People have changed – they want to be part of something greater than themselves. Yet even though the elements of powerful storytelling have been employed for centuries, it is largely ignored by marketing tropes preoccupied with promoting products to consumers leveraging the politics of fear, inadequacy, anxiety and status-seeking – often served with a generous helping of narrative vanity, puffery and insincerity.
It’s time to end the decades of antagonism between marketing and its audiences
- We have a chance now to step beyond interruption marketing to build lasting, a more meaningful relationship with consumers that is grounded in deeper meaning, inspiration and values.
- We are free today to build new stories that get noticed, create emotional affinity and maintain credibility in a world desperate to secure meaning and starved for transparency.
However, the drive for true engagement requires a shift in thinking and approach that initially can feel counterintuitive to the foundational principle of marketing as a sales generator. After all, aren’t we supposed to sell to earn a sale? Our tradition-bound way of thinking and operating leads us to believe the path to business growth is paved with pushing product feature and benefits at people. We just need to dress it up with some creative artifice of humor or entertainment as storyline palate pleaser – then, down the hatch, right? Sorry, but no. Consumers have figured out how to sidestep and ignore all of this.
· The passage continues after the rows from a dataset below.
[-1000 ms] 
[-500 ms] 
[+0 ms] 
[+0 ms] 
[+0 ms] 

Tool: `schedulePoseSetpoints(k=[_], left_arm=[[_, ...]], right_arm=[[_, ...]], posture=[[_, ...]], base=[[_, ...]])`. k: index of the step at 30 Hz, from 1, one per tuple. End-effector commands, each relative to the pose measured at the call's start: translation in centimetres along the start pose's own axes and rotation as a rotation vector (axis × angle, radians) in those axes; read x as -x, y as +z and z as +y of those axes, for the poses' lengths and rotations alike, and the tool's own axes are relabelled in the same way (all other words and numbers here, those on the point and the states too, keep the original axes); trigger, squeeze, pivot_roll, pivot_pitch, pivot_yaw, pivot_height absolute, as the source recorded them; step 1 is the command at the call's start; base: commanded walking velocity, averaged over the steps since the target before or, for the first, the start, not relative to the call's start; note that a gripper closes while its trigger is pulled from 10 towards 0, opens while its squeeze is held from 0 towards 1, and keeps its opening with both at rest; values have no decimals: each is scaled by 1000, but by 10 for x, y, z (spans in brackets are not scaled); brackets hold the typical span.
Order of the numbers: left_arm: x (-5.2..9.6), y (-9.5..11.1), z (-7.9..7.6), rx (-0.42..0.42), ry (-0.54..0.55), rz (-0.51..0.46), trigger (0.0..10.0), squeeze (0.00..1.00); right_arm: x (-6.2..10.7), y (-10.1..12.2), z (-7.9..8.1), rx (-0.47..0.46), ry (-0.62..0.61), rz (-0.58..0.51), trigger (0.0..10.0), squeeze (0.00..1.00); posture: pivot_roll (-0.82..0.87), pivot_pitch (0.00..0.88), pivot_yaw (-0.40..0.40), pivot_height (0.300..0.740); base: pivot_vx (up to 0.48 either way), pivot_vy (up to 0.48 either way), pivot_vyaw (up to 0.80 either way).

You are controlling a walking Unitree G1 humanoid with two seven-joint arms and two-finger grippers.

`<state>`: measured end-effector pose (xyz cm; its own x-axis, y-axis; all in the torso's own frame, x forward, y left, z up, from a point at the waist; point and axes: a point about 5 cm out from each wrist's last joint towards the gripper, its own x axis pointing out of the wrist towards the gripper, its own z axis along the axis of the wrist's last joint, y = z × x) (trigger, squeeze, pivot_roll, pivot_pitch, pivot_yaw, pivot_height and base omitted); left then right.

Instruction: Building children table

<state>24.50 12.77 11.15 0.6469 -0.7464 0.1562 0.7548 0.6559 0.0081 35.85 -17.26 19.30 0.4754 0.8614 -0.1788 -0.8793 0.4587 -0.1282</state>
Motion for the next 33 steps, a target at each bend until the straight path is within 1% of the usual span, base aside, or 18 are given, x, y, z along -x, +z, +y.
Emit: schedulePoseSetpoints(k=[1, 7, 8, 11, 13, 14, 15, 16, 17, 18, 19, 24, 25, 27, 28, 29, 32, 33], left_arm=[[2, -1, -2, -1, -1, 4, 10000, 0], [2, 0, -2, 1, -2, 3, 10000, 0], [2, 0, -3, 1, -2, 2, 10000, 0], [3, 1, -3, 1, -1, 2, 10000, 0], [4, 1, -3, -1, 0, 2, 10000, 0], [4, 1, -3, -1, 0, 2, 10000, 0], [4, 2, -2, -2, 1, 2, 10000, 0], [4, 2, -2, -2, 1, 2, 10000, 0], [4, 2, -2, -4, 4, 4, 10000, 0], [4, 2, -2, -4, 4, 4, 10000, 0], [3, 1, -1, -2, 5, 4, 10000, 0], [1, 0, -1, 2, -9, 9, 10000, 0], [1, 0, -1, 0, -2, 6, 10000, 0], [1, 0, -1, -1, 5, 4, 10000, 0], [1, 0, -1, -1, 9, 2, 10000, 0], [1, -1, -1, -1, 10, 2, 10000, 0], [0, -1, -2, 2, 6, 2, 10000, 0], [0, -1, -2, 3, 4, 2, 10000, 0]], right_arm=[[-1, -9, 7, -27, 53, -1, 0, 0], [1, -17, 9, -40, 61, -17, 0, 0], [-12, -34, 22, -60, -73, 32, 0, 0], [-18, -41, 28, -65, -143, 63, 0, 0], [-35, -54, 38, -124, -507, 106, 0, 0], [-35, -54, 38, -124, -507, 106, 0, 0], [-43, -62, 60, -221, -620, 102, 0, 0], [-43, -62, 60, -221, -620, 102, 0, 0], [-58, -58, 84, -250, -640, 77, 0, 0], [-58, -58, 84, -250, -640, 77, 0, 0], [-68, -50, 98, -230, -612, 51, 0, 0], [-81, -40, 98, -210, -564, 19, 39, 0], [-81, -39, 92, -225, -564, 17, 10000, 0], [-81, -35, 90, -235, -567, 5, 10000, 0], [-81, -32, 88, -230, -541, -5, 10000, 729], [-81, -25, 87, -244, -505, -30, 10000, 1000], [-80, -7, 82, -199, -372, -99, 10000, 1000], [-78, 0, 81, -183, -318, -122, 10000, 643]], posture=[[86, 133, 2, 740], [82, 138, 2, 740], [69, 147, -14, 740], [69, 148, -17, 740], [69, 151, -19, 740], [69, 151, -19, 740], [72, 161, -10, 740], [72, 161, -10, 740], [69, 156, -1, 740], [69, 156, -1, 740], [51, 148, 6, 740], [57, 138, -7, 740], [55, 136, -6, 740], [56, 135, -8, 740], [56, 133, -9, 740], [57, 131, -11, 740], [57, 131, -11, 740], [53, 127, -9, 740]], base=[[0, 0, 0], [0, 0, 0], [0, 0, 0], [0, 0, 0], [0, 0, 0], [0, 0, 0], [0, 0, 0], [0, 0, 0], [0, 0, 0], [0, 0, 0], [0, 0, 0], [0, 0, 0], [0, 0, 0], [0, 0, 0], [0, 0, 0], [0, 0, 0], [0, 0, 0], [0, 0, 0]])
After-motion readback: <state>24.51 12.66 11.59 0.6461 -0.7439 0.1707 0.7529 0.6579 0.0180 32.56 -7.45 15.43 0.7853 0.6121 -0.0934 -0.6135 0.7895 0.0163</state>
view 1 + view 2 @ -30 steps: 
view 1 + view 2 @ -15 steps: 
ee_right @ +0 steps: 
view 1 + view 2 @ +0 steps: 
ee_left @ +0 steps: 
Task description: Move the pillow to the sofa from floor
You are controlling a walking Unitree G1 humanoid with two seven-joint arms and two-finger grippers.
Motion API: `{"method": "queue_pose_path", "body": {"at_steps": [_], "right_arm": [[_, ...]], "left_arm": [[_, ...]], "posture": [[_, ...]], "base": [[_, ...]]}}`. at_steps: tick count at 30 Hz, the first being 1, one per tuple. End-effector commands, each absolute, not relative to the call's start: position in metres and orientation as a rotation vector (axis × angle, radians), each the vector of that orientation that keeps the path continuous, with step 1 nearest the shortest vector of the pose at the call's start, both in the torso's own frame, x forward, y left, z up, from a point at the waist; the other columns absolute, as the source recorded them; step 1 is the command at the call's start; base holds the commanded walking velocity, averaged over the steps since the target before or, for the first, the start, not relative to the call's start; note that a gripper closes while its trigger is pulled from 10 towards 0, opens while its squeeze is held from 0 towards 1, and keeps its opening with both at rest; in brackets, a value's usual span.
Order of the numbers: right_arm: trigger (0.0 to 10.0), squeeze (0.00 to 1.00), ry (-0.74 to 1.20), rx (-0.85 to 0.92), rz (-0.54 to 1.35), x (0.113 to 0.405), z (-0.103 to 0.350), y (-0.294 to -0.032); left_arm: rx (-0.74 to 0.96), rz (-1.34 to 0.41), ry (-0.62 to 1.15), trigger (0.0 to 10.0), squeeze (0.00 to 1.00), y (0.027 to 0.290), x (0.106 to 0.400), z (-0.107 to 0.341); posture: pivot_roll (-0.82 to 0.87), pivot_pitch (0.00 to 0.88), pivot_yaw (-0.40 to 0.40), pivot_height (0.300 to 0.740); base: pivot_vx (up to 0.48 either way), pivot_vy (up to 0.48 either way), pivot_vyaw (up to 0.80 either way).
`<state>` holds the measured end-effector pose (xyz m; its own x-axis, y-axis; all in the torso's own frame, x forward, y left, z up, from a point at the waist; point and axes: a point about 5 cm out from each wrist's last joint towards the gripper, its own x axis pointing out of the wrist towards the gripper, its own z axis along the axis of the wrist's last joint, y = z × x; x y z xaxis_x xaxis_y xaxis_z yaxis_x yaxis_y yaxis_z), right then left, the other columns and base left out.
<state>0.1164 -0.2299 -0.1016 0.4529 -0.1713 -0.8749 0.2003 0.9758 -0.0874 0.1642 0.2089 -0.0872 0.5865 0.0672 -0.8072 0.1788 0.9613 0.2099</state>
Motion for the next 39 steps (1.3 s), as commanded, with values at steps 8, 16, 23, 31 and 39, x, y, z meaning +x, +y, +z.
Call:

Yet even with the self-awareness of this consumer engagement shift, like the hamster returning again and again to the wheel, the vast majority of brand outreach in CPG and retail sectors employs the same approach – now only digitized to fit into new media forms and channels. This form of selling was honed during the analog media control and persuasion era of the 1960’s and 70’s. It remains entrenched.
The electronic fake-out
Technology-led tools lead us to assume there are algorithm-based, digital solutions that virtually guarantee the selling message penetrates to the right audience in the right place at the right time simply by deploying the latest platform. We need only to flip the switch and boom, we strike marketing gold with clicks and views – even though people routinely drop out of the engagement in mere seconds and carts are abandoned by an endless river of distractions.
The essential truth about today’s consumer
We are shifting from a consumption-driven culture to one founded on a maturing view that the best things in life aren’t *things*. Instead, people want to transform themselves and the world around them. Here it is in sharp relief: we reach for deeper meaning and enablement from the brands we care about. We want to be inspired by beliefs and values that matter.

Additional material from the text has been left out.